# TASK INSTRUCTIONS:
Reproduce the data exactly and drop any pictures it holds.
[[ INPUT DATA, beginning ]]
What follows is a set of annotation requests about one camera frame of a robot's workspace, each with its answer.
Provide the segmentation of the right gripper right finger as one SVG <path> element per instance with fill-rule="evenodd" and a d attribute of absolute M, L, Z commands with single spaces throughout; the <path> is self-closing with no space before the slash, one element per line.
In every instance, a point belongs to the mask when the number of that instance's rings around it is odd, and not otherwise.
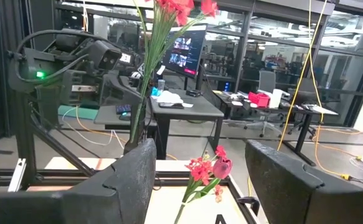
<path fill-rule="evenodd" d="M 363 188 L 248 140 L 249 176 L 270 223 L 363 223 Z"/>

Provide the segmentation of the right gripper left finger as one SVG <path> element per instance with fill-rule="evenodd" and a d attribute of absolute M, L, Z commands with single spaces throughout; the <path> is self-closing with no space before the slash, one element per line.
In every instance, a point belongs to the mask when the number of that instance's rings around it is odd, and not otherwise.
<path fill-rule="evenodd" d="M 152 139 L 68 190 L 0 192 L 0 223 L 143 223 L 153 191 Z"/>

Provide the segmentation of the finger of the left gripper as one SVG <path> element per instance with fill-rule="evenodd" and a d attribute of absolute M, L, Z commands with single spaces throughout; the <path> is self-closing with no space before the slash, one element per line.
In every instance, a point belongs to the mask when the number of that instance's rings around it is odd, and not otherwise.
<path fill-rule="evenodd" d="M 101 86 L 101 105 L 130 105 L 131 106 L 131 124 L 130 138 L 125 144 L 124 153 L 129 153 L 138 145 L 138 128 L 139 128 L 139 111 L 140 93 L 124 84 L 122 78 L 114 73 L 107 73 L 103 76 Z"/>
<path fill-rule="evenodd" d="M 147 98 L 144 97 L 138 105 L 132 107 L 132 148 L 134 149 L 141 141 L 145 126 Z"/>
[[ INPUT DATA, end ]]
# SOLVED PROBLEM:
What follows is a set of annotation requests about one camera frame of a robot's workspace, each with its answer.
Provide the segmentation of the right gripper right finger as one SVG <path> element per instance with fill-rule="evenodd" and a d attribute of absolute M, L, Z commands with single spaces throughout; the <path> is self-closing with no space before the slash, one element per line.
In every instance, a point belongs to the mask when the number of that instance's rings around it is odd, and not otherwise.
<path fill-rule="evenodd" d="M 363 188 L 248 140 L 249 176 L 270 223 L 363 223 Z"/>

Provide the segmentation of the right gripper left finger as one SVG <path> element per instance with fill-rule="evenodd" and a d attribute of absolute M, L, Z commands with single spaces throughout; the <path> is self-closing with no space before the slash, one element per line.
In every instance, a point belongs to the mask when the number of that instance's rings around it is odd, and not otherwise.
<path fill-rule="evenodd" d="M 152 139 L 68 190 L 0 192 L 0 223 L 143 223 L 153 191 Z"/>

Provide the segmentation of the finger of the left gripper as one SVG <path> element per instance with fill-rule="evenodd" and a d attribute of absolute M, L, Z commands with single spaces throughout; the <path> is self-closing with no space before the slash, one element per line.
In every instance, a point belongs to the mask when the number of that instance's rings around it is odd, and not otherwise.
<path fill-rule="evenodd" d="M 101 86 L 101 105 L 130 105 L 131 106 L 131 124 L 130 138 L 125 144 L 124 153 L 129 153 L 138 145 L 138 128 L 139 128 L 139 111 L 140 93 L 124 84 L 122 78 L 114 73 L 107 73 L 103 76 Z"/>
<path fill-rule="evenodd" d="M 147 98 L 144 97 L 138 105 L 132 107 L 132 148 L 134 149 L 141 141 L 145 126 Z"/>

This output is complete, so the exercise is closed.